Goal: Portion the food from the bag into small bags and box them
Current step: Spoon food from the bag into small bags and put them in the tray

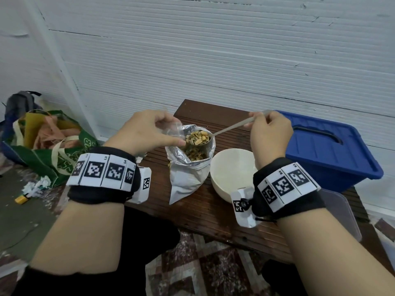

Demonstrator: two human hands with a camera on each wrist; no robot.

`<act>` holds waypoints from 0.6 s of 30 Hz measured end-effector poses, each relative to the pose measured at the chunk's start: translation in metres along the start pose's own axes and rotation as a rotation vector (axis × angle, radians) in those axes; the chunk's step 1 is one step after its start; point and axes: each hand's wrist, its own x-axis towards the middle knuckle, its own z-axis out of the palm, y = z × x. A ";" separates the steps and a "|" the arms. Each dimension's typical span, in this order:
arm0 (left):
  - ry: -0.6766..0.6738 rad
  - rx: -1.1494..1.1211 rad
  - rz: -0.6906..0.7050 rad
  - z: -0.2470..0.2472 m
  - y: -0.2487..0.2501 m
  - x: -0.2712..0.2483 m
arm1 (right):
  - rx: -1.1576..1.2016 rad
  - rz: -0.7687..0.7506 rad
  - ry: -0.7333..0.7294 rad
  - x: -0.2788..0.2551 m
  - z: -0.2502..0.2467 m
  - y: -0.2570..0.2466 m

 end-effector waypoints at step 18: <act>0.009 0.222 0.043 0.021 0.006 0.012 | -0.007 0.061 -0.195 0.008 0.015 -0.020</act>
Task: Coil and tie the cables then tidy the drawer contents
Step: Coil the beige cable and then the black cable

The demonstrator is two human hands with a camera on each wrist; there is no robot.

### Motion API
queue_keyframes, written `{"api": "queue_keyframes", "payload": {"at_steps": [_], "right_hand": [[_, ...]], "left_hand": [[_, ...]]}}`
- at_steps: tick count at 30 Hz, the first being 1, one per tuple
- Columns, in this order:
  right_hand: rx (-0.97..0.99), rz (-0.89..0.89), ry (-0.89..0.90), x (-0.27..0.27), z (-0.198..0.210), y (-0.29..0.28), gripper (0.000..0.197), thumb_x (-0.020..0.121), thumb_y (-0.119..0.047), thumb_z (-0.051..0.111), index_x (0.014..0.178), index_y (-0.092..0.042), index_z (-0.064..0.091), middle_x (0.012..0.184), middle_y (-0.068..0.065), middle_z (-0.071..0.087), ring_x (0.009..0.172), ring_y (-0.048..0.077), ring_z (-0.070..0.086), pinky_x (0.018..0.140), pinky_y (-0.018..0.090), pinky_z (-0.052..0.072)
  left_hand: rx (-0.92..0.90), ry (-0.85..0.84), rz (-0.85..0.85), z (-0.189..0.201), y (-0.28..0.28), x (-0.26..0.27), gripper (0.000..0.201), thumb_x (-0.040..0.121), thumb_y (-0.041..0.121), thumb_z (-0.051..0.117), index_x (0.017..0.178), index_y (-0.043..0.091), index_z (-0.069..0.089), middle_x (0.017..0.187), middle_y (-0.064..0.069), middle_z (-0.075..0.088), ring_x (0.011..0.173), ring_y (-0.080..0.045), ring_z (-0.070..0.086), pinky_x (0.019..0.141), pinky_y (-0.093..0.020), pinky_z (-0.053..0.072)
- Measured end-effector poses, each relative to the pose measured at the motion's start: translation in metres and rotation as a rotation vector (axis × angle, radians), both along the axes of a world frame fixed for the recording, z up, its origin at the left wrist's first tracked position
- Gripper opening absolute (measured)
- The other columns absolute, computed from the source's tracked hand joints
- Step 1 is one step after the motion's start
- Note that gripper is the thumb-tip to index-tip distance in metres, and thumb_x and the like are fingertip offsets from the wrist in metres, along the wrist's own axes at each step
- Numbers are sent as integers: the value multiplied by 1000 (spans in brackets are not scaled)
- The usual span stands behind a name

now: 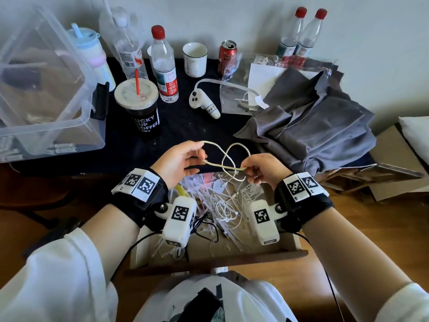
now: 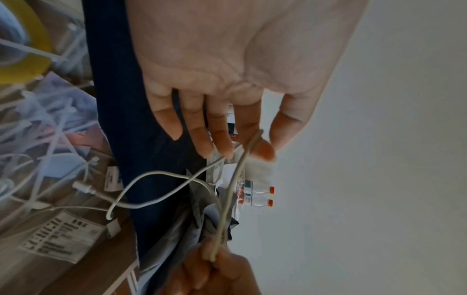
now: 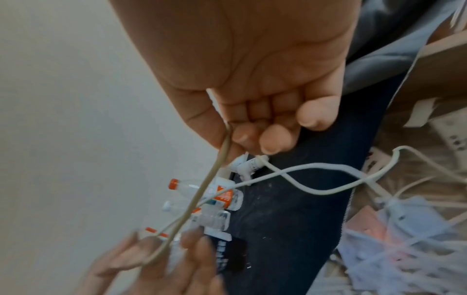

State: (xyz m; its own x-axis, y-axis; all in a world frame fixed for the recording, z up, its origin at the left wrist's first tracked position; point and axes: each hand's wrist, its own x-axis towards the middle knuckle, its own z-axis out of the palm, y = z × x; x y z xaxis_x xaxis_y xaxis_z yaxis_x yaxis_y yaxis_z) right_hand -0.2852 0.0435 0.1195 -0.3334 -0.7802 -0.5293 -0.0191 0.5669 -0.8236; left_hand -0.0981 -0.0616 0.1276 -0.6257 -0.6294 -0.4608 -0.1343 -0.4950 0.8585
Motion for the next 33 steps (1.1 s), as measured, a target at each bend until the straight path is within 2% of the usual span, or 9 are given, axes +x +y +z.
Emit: {"api": "queue_keyframes", "payload": {"at_steps": [5,8,11,14,20,24,28,30,33], "right_hand": [[259,88,127,-8,-17,8,9,84,-11,62,81,-7,55,58,3,42,37,8,44,40,18,30],[112,-34,385,-7,-14,4,46,73,-20,79,101,-19,43,66,0,46,49,7,47,47,19,36],[-113,-6,373,3,11,-9,26,91,-36,56,82,-12,57,59,-2,49,43,-2,48,50,14,36],[-35,170,148,19,34,-19,56,96,-51,31,64,-16,59,61,-1,57,58,8,55,63,22,39],[-203,154,91,19,27,-18,25,94,-5,51,70,-9,59,43,-8,55,37,0,48,45,12,40],[-235,121,117,12,32,-11,17,95,-2,47,92,3,63,58,1,57,34,2,47,39,11,39],[-273,123,157,12,43,-12,19,95,-8,49,97,2,65,57,2,44,35,2,30,38,12,23],[-302,79,116,12,49,-13,19,94,-12,52,86,-3,67,55,0,39,39,5,26,38,13,19],[-369,8,171,9,52,-12,22,91,-20,59,71,-13,67,47,-8,42,37,3,25,38,14,19]], "left_hand": [[-109,-8,-149,-1,14,-12,53,96,41,43,52,21,66,59,3,53,53,-7,43,44,-16,31],[-172,6,-265,3,23,-19,48,96,36,43,58,20,68,59,1,54,51,-7,45,45,-15,35],[-132,29,-216,10,24,-25,36,96,29,46,77,9,69,63,-1,63,52,-7,57,49,-15,45],[-130,23,-236,14,22,-30,29,95,24,50,85,3,67,66,-3,70,56,-9,66,52,-15,51],[-176,-48,-398,20,16,-23,13,91,11,56,92,7,68,77,-4,73,69,-12,70,62,-18,56],[-341,-56,-154,24,-9,-7,15,90,10,58,97,20,67,84,4,73,78,-7,67,72,-19,53],[-402,36,-214,20,-9,-13,32,92,9,54,123,17,54,115,1,63,107,-4,58,90,-15,46],[-437,35,-260,14,-5,-19,30,92,7,54,122,12,55,113,1,63,104,0,58,88,-10,45],[-446,-15,-274,1,-4,-20,10,93,10,52,95,10,62,81,7,63,74,8,60,77,-8,43]]}}
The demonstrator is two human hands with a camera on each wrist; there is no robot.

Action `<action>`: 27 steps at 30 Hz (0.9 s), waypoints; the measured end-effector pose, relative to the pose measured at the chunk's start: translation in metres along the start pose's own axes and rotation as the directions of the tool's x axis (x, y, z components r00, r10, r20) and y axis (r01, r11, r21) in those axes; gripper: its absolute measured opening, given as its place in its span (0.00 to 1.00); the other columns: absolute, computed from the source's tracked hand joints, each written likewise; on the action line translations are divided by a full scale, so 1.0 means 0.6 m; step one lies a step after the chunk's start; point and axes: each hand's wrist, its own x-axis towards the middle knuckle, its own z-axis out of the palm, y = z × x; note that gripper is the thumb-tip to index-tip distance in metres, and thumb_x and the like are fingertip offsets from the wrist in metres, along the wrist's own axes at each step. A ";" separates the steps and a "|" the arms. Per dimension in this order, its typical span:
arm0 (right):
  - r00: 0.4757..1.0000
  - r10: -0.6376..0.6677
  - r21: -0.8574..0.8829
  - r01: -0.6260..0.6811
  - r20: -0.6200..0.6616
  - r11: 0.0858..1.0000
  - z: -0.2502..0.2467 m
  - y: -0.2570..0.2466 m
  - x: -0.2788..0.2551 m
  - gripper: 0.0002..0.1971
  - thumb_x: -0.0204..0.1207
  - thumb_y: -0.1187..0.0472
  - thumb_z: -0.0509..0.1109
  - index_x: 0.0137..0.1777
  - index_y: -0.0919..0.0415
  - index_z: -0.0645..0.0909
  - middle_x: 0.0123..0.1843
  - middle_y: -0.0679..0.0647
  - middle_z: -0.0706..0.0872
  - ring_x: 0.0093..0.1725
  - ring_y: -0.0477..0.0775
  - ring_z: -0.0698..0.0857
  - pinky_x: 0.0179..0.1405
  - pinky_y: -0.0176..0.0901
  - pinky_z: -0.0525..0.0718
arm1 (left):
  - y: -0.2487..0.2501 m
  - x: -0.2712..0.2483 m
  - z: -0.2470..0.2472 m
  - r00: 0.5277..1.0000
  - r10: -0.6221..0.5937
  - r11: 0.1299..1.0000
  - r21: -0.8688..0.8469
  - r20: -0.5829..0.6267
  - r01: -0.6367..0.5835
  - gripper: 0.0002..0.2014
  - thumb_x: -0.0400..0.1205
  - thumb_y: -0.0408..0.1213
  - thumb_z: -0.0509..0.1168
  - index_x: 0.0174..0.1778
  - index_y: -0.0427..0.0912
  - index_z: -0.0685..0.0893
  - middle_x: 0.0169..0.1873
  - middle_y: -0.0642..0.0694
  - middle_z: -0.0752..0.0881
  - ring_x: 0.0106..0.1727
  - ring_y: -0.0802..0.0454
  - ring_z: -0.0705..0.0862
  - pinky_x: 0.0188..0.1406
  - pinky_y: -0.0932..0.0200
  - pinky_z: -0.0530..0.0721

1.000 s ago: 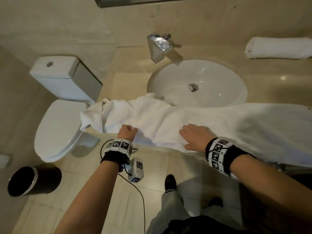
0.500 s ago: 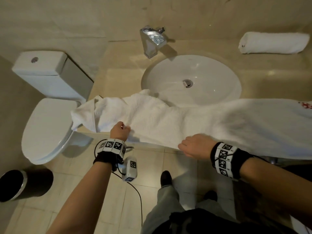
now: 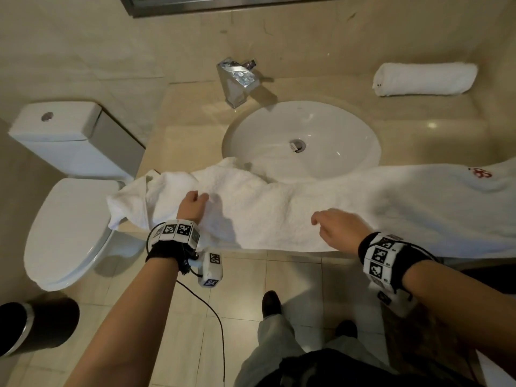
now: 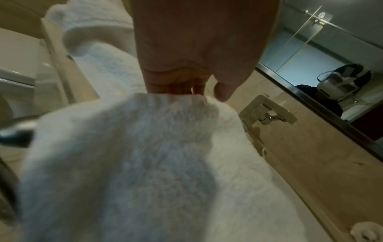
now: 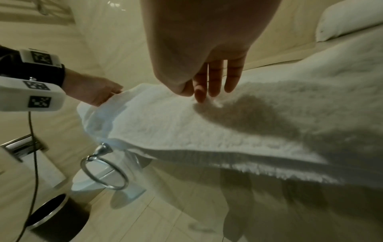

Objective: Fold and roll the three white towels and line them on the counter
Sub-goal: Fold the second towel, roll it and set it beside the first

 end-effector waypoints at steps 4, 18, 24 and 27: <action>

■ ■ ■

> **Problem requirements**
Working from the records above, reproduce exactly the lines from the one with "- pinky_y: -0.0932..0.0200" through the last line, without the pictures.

> **Finished exercise**
  - pinky_y: -0.0932..0.0200
  - pinky_z: -0.0530..0.0721

1.000 s ago: 
0.500 s ago: 
now: 
now: 
now: 

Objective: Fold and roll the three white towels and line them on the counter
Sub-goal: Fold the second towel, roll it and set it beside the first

 end-effector waypoints at steps 4, 18, 24 and 27: <action>

No further answer will be given.